Offering

It’s just an ordinary day. Every traffic light is red, every lollipop lady or man decides it’s time to walk out into the centre of the road just when your registration plate pings into their brain; that bus, he won’t, yes he does, he pulls out in front of you, only you! Your child is clicking his tongue muttering about being late again for school, and the hands that were too tired to empty the dishwasher earlier, now possess superpowers for banging the car door in your face when he leaves. And that night, when you sit at the computer under pressure to write a blog, well that’s the very night that those sharing your space will sit beside you watching an uproaringly funny movie, behind you playing guitar and singing (with earphones), and in front of you messing with origami and rocking out loud along with YouTube (and no earphones), all at the same time. And the worst part of that is, these are all good things, and you’re the one who first encouraged them to be creative, to spend time together. SO YOU CAN’T EVEN BE MAD. Seriously? Do you ever have those days when you try everything to make things work, and you lose? You have spent years perfecting skills in time-management, diplomacy and multi-tasking and, in one ordinary moment, they’re worthless. I bet Hilary Clinton would kill for my job.

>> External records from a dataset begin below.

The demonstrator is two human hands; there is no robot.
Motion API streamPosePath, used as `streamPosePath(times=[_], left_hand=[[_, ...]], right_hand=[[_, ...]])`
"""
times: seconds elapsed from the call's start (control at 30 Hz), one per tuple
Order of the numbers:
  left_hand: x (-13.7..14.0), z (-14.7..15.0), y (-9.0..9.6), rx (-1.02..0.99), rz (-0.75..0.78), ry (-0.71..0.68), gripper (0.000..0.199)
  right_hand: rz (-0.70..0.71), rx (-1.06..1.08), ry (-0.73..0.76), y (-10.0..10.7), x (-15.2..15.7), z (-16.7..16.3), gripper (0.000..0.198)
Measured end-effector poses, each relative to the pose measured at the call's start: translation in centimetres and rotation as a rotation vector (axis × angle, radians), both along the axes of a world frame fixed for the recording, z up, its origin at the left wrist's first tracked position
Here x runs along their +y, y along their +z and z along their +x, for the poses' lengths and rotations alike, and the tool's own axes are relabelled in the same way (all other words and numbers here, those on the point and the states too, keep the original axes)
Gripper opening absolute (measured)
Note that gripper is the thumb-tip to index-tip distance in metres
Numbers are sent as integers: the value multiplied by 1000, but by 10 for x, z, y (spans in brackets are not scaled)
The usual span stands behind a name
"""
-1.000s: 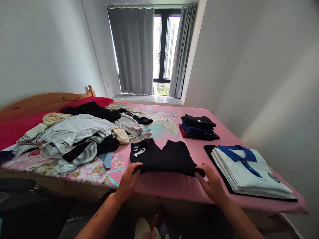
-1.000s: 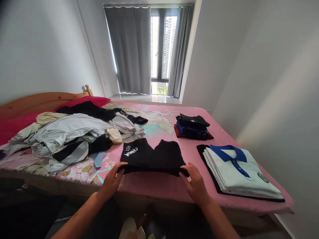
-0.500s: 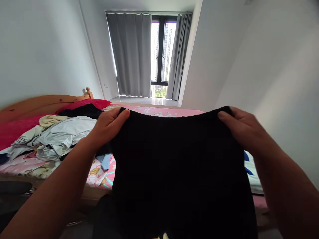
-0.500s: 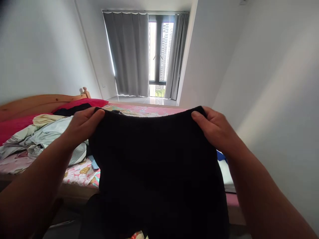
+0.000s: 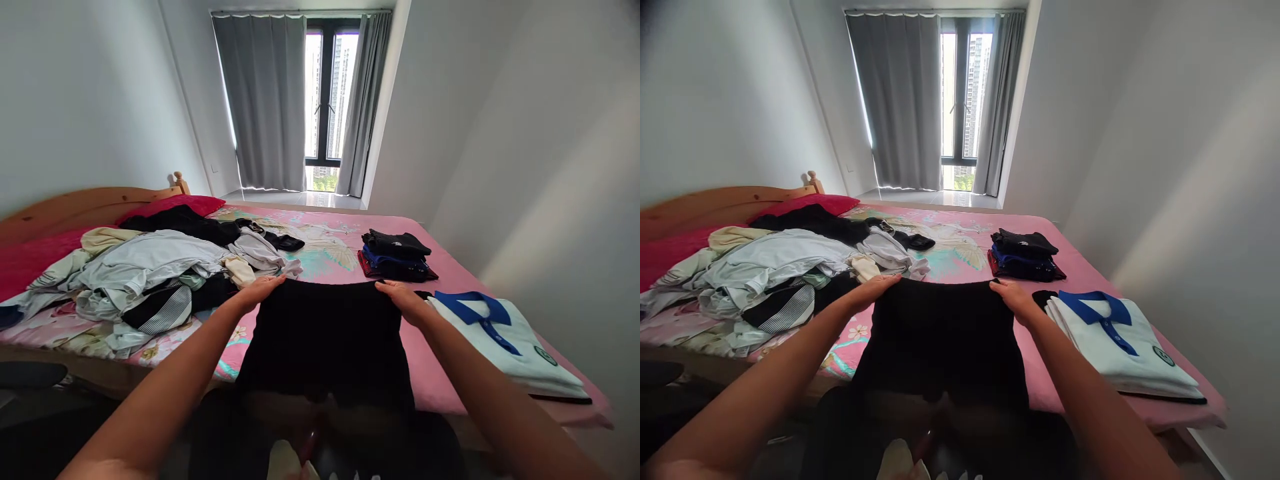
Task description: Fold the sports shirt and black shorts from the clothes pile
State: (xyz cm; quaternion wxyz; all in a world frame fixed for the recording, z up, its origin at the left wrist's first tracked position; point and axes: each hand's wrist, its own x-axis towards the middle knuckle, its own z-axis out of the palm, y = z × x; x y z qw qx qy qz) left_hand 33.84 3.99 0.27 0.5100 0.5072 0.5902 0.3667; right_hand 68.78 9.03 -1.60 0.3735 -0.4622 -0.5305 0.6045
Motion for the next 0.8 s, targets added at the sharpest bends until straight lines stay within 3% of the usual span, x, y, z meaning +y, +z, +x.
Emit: streamPosePath(times=[0.1, 0.17, 0.27, 0.4, 0.47, 0.6, 0.8], left_hand=[[-1, 6, -21, 76, -44, 136, 45], [-8, 16, -34, 119, -38, 199, 43], [-29, 44, -57, 177, 46, 251, 46], [-72, 87, -90, 424, 302, 302, 44], [-92, 100, -102, 512, 332, 298, 39], [-116, 104, -112, 545, 314, 244, 35], [-125, 103, -104, 580, 331, 218, 40]], right_hand=[[-112, 47, -42, -25, -3, -14, 15], [-91, 66, -77, -38, -16, -30, 18], [78, 58, -117, -55, -51, -61, 25], [320, -33, -74, -80, -108, -104, 33], [377, -60, -87, -93, -130, -116, 36], [402, -104, -121, -111, -149, -120, 36], [490, -163, -134, -111, -160, -116, 35]])
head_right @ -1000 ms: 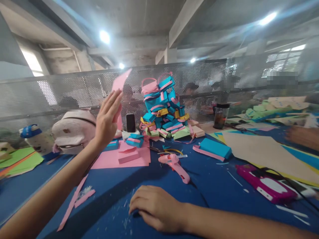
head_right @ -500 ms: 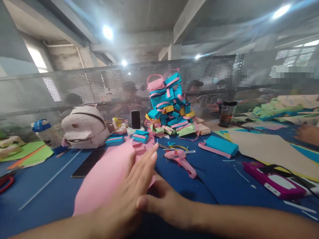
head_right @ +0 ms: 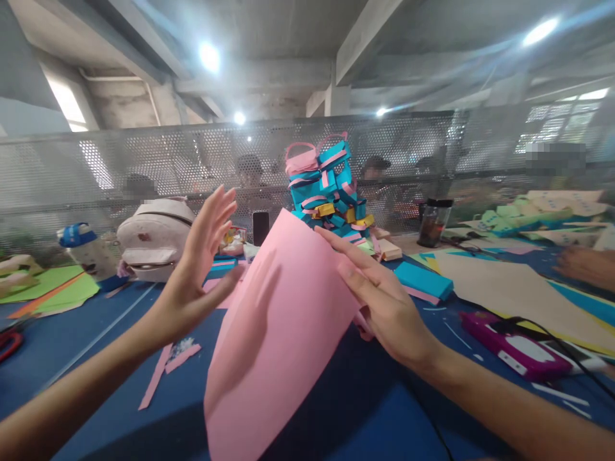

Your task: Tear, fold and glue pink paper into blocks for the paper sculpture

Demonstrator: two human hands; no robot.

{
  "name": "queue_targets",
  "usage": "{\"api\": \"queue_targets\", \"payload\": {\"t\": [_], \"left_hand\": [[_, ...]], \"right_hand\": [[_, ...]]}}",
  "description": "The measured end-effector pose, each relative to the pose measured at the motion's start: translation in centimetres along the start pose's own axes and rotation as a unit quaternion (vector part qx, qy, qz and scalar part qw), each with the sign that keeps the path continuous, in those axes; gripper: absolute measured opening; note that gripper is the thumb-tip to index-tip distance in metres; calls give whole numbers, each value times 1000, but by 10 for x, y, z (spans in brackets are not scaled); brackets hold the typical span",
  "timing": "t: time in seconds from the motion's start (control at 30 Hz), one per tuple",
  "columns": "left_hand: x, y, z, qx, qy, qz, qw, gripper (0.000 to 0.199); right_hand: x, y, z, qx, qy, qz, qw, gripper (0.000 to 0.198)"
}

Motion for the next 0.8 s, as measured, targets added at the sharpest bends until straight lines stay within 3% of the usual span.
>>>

I find myself surrounded by such ordinary moments. Busy, sometimes frustrating, but ordinary moments – balancing football matches and band practices, whiling away hours fixing hems and toys and dinners, beating an aerobic path to and from the supermarket – into the trolley, out of the trolley, into the bags, out of the bags, into the car, out of the car, stuffing my feet into high heels to go to work and throwing on a track suit to walk the dog. The ordinariness is painfully clear.

It might have been just this that held me for a fortnight on what should have been but one evening’s bible study. Every day and every night I read Romans 12: 1-3 from the Message Bible which begins:

“So here’s what I want you to do, God helping you: Take your everyday, ordinary life – your sleeping, eating, going-to-work, and walking-around life – and place it before God as an offering…”

An offering?

What on earth would God want with my ordinary life?

To use it.

That was the answer that came to me as I prayed over the fortnight. My ordinary life was a privilege – I got that. That it was both relevant and useful to a God who flung stars into space and overcame death itself was … well, it was awesome and affirming.

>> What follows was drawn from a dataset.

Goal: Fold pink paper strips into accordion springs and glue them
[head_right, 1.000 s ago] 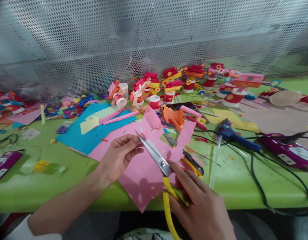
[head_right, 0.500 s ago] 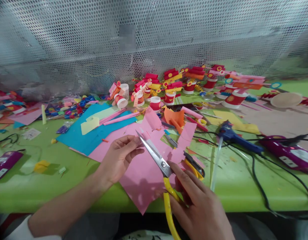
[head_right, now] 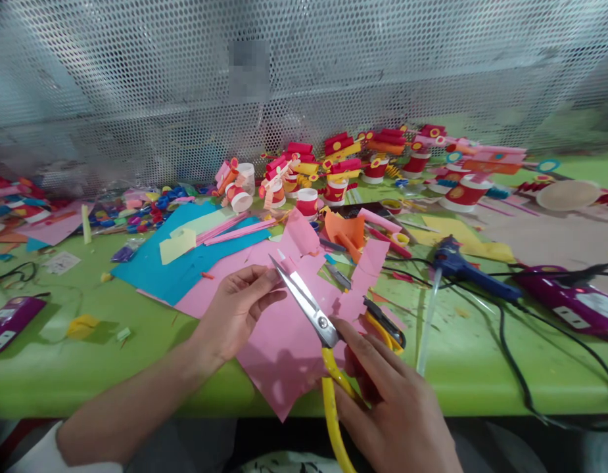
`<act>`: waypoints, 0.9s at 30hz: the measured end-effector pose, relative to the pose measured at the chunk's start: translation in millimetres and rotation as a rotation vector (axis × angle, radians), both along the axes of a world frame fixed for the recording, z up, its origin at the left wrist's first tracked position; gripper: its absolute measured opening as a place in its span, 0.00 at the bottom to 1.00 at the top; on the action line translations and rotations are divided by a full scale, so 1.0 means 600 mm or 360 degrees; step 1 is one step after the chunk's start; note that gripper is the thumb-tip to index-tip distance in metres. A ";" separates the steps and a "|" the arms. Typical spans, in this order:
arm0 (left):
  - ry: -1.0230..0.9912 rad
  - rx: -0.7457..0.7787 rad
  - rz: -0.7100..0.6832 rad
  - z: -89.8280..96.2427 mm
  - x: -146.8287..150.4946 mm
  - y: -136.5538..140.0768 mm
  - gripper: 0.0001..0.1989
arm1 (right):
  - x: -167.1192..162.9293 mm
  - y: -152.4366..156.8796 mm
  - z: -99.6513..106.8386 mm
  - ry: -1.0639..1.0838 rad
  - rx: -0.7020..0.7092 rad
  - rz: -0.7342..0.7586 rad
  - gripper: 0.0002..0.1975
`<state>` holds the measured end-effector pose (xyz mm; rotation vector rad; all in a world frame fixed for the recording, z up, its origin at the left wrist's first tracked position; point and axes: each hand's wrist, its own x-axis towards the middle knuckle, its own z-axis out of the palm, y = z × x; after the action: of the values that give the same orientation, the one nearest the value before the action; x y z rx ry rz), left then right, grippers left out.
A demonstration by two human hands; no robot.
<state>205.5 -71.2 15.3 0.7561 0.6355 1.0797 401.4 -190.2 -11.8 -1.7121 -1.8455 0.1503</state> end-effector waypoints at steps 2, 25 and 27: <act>0.0000 -0.0010 0.0003 0.001 0.000 0.000 0.07 | 0.000 0.002 0.002 -0.0036 0.0068 0.0009 0.25; -0.0035 -0.0025 -0.0034 -0.003 0.003 -0.003 0.07 | 0.009 -0.001 -0.015 -0.0162 0.0022 0.0015 0.30; -0.0035 -0.0038 -0.0040 -0.005 0.004 -0.004 0.07 | 0.008 -0.001 -0.016 -0.0195 0.0045 0.0000 0.30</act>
<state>208.0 -73.8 12.4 0.7290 0.6179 1.0540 406.4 -190.7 -21.6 -1.7364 -1.9262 0.0193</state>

Finding God’s will for our lives can be tough. Its better if we don’t try to be someone else. Its better if we start with what we have, and do what we can with it. The rest is His business. This is something I have known most of my life; and yet, recently, I was missing it in the everyday. God’s calling comes God’s way – sometimes in the big story, sometimes in the simple story in an ordinary family in an ordinary town.

Some days those words that Jesus said in John 10:10 float around in my mind – “I have come that they may have life, and have it to the full.” It’s amazing how that lifts my eyes off the ground, and fixes them on the possibilities that God will show me in an ordinary day. He always intended to value my life, and loves me with abandon. And there’s nothing ordinary about that.